Task requirements →
Give back exactly the lines from the one that holds "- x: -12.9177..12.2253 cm" through the final line of the data; omit the pictures and add nothing.
━━━━━ Data section
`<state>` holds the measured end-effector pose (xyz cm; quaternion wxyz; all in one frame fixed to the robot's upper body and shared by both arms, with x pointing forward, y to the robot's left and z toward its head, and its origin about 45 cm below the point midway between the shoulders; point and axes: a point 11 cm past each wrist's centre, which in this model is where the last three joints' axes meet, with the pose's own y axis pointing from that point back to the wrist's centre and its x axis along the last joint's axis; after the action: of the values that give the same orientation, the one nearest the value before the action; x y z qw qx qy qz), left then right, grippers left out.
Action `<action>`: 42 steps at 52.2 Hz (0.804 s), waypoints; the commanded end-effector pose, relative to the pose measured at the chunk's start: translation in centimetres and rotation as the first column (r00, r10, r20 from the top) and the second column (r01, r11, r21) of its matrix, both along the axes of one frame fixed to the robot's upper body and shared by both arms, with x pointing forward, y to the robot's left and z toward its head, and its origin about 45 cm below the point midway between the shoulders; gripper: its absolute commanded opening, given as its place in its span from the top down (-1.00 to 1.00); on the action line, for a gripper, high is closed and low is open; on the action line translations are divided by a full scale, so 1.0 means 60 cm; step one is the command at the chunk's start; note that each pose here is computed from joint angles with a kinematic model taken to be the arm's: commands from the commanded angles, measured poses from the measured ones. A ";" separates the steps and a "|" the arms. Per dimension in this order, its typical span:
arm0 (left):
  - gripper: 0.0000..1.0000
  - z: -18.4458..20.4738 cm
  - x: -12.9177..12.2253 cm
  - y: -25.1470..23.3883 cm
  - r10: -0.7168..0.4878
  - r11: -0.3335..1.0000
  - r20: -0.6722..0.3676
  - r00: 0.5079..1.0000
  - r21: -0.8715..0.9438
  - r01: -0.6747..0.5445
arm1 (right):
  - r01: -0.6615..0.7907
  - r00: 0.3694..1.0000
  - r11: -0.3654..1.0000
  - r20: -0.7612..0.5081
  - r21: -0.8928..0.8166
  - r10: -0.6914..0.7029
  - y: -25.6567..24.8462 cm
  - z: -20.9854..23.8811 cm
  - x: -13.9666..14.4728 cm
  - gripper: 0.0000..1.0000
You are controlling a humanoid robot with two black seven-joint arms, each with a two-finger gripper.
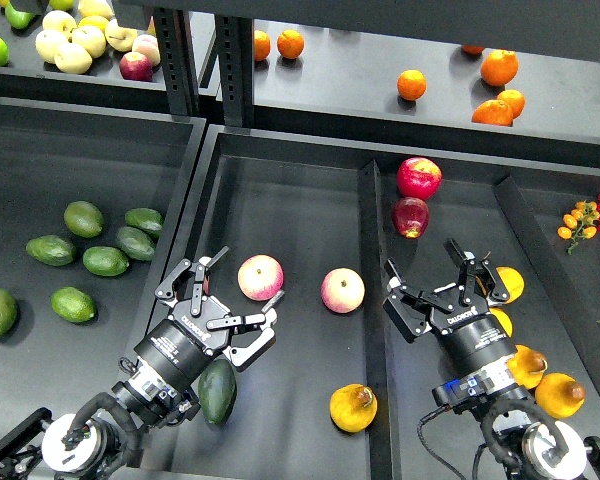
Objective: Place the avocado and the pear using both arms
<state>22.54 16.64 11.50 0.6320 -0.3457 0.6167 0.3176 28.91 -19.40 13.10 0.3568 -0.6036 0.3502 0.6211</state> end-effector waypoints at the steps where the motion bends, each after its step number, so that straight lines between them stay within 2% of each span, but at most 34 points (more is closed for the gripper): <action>1: -0.99 -0.001 -0.003 -0.006 -0.025 1.000 0.007 1.000 0.019 0.025 | -0.002 1.000 1.000 -0.002 0.000 0.002 0.001 0.000 0.000 -0.99; 42: -0.99 -0.017 -0.016 -0.019 -0.071 0.996 -0.012 0.997 0.052 0.071 | -0.003 1.000 1.000 -0.025 -0.001 0.003 0.001 -0.008 -0.006 -0.99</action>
<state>21.66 15.58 10.53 0.6487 -0.3064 0.6219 0.3139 28.52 -19.15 12.62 0.3493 -0.5976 0.3518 0.6302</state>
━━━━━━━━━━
Output →
  - x: -12.9177..12.2253 cm
  - y: -25.1470..23.3883 cm
  - r10: -0.7168..0.4878
  - r11: -0.3335..1.0000
  - r20: -0.6722..0.3676
  - r00: 0.5079..1.0000
  - r21: -0.8715..0.9438
  - r01: -0.6747..0.5445
arm1 (right):
  - r01: -0.6615..0.7907
  - r00: 0.3694..1.0000
  - r11: -0.3654..1.0000
  - r20: -0.7612..0.5081
  - r21: -0.8928..0.8166
  - r10: -0.6914..0.7029
  - y: -25.6567..24.8462 cm
  - z: -20.9854..23.8811 cm
  - x: -13.9666..14.4728 cm
  - gripper: 0.0000..1.0000
You are controlling a humanoid robot with two black seven-joint arms, each with a two-finger gripper.
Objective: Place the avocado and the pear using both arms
<state>22.54 16.64 11.50 0.6320 -0.3457 0.6167 0.3176 28.91 -19.40 13.10 0.3568 -0.6036 0.3502 0.6211</state> end-effector waypoints at the steps where the motion bends, each after its step number, so that straight lines between them stay within 2% of each span, but at most 34 points (more is closed for the gripper): <action>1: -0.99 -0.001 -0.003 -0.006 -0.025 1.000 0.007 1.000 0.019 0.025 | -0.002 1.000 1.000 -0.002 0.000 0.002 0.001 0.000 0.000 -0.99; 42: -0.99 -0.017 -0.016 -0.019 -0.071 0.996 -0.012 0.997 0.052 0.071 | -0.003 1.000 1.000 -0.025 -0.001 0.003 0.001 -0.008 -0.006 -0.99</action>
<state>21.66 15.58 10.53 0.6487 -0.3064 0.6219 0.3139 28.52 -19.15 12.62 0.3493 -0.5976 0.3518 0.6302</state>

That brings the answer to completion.